Top of Data for this task
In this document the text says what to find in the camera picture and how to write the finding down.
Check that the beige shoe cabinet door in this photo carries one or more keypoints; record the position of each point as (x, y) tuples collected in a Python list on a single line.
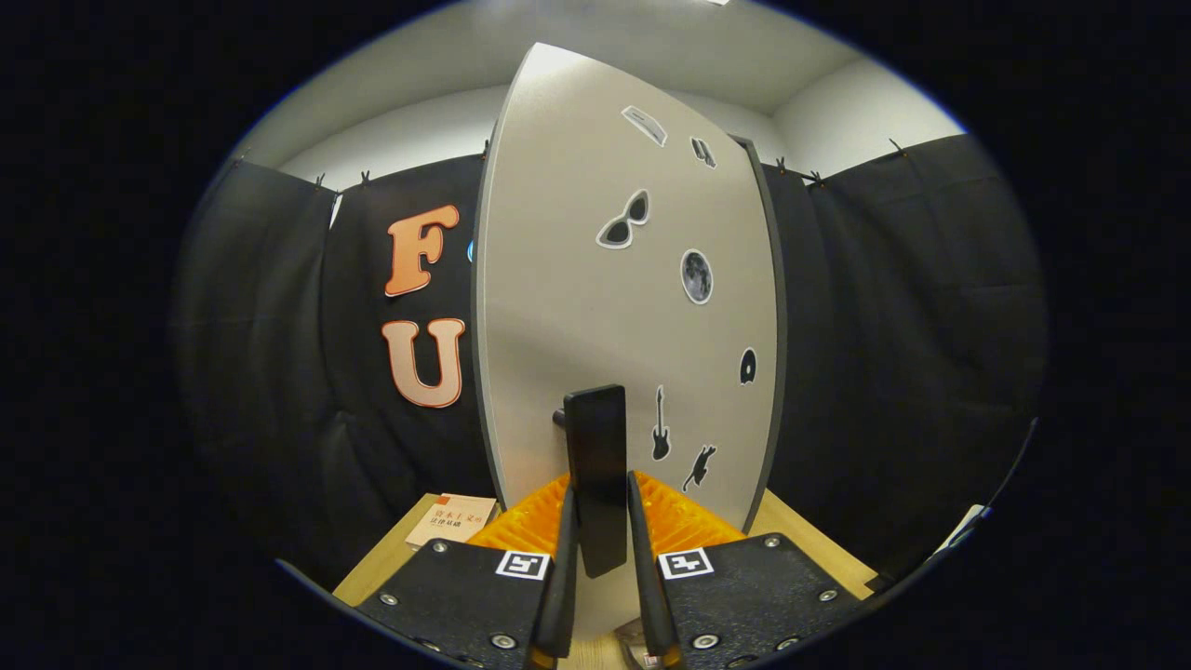
[(558, 279)]

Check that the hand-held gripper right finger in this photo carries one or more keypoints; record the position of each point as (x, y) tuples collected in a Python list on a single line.
[(647, 577)]

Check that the brown fuzzy shoe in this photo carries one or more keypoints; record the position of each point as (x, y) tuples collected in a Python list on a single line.
[(633, 644)]

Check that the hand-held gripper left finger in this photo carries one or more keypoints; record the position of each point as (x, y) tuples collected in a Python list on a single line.
[(568, 577)]

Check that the black backdrop cloth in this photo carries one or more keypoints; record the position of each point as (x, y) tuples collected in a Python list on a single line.
[(260, 372)]

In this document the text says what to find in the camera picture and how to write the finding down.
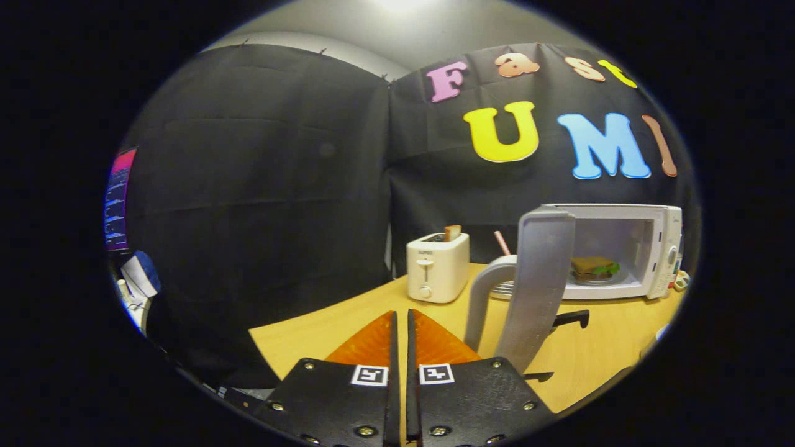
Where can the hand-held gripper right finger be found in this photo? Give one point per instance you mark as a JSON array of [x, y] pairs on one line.
[[412, 385]]

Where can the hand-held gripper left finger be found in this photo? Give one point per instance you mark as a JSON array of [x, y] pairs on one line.
[[392, 385]]

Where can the white microwave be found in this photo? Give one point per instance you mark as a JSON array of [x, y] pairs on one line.
[[540, 279]]

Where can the brown bread lettuce sandwich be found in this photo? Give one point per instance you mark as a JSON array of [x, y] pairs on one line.
[[593, 267]]

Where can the white toaster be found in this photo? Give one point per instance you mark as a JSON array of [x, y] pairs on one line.
[[435, 273]]

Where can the black block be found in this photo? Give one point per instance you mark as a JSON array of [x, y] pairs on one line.
[[538, 375], [571, 318]]

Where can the toast slice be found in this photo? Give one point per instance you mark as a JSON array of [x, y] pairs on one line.
[[452, 233]]

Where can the pink straw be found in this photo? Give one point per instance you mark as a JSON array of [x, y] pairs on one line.
[[502, 243]]

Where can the glass turntable plate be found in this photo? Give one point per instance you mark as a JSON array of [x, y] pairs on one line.
[[581, 280]]

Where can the white and blue object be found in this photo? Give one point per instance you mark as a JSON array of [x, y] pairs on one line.
[[140, 276]]

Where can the computer screen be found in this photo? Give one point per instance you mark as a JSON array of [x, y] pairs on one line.
[[119, 198]]

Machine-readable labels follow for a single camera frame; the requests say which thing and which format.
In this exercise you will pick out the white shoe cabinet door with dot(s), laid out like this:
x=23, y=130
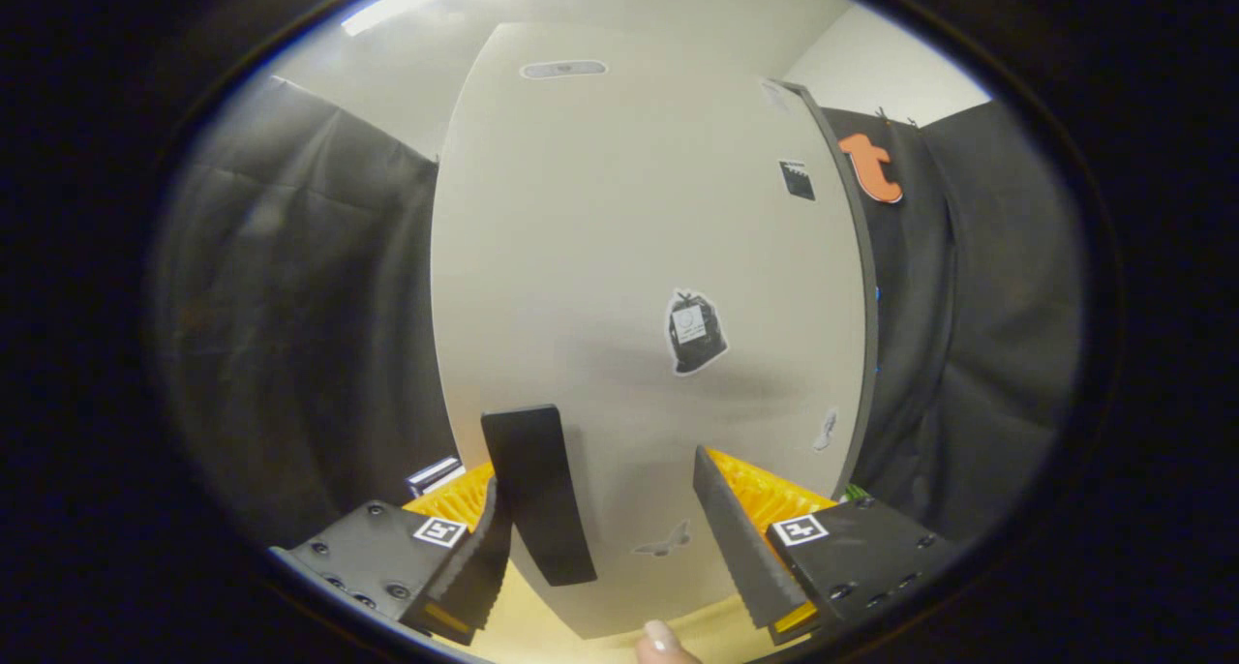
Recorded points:
x=600, y=257

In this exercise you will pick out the green striped watermelon toy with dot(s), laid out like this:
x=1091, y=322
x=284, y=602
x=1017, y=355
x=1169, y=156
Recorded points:
x=852, y=495

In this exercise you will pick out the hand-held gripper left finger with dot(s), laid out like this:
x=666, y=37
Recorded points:
x=484, y=567

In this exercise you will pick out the small printed card box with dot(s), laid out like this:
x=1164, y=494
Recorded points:
x=434, y=475

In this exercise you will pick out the black backdrop cloth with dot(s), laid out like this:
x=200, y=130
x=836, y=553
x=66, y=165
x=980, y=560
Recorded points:
x=290, y=306

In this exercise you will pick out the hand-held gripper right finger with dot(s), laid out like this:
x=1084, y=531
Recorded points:
x=740, y=548

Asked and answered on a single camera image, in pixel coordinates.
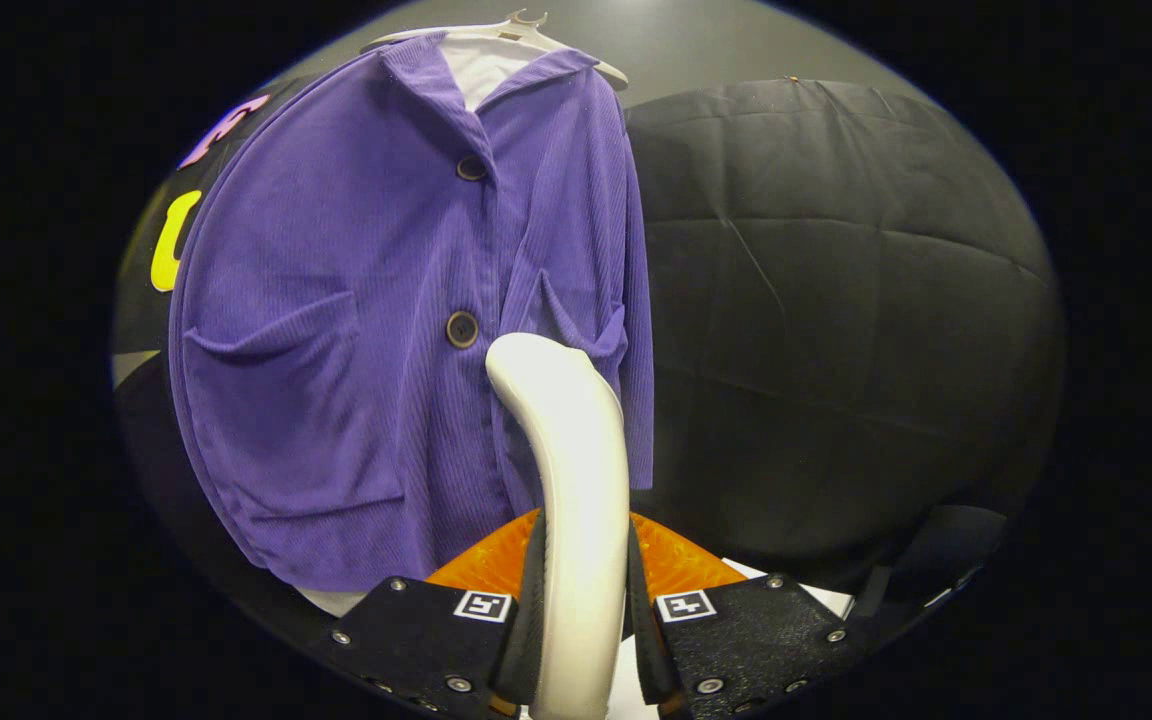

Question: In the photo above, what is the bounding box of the purple corduroy jacket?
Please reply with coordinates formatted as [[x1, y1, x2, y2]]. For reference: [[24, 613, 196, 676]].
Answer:
[[168, 33, 655, 593]]

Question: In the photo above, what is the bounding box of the white garment form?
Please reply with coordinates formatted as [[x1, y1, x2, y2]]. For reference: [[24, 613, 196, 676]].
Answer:
[[296, 38, 537, 618]]

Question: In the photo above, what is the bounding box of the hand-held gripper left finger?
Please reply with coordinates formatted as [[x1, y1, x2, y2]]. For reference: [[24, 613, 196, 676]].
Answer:
[[331, 508, 547, 719]]

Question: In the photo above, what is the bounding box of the white clothes hanger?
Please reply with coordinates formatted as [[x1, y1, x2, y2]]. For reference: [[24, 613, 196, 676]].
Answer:
[[361, 9, 629, 89]]

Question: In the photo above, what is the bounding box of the black side curtain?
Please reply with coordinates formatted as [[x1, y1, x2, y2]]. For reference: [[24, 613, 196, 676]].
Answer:
[[624, 78, 1067, 591]]

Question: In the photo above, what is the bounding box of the white garment steamer head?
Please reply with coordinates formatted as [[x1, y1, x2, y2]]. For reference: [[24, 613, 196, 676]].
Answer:
[[485, 332, 632, 720]]

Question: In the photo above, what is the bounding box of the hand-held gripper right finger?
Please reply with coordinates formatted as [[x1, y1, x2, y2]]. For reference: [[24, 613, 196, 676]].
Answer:
[[626, 512, 872, 719]]
Bottom of Data for this task
**Exercise directions:** Output the line that contains "black side curtain?", followed by every later line in the listing, with no line omitted and none added.

**Answer to this problem:**
Question: In the photo above, what is the bounding box of the black side curtain?
Please reply with coordinates formatted as [[x1, y1, x2, y2]]. For reference: [[24, 613, 196, 676]].
Answer:
[[624, 78, 1067, 591]]

Question: In the photo above, what is the bounding box of the white garment steamer head?
Please reply with coordinates formatted as [[x1, y1, x2, y2]]. For reference: [[24, 613, 196, 676]].
Answer:
[[485, 332, 632, 720]]

Question: In the photo above, what is the bounding box of the hand-held gripper right finger?
Please reply with coordinates formatted as [[x1, y1, x2, y2]]. For reference: [[24, 613, 196, 676]].
Answer:
[[626, 512, 872, 719]]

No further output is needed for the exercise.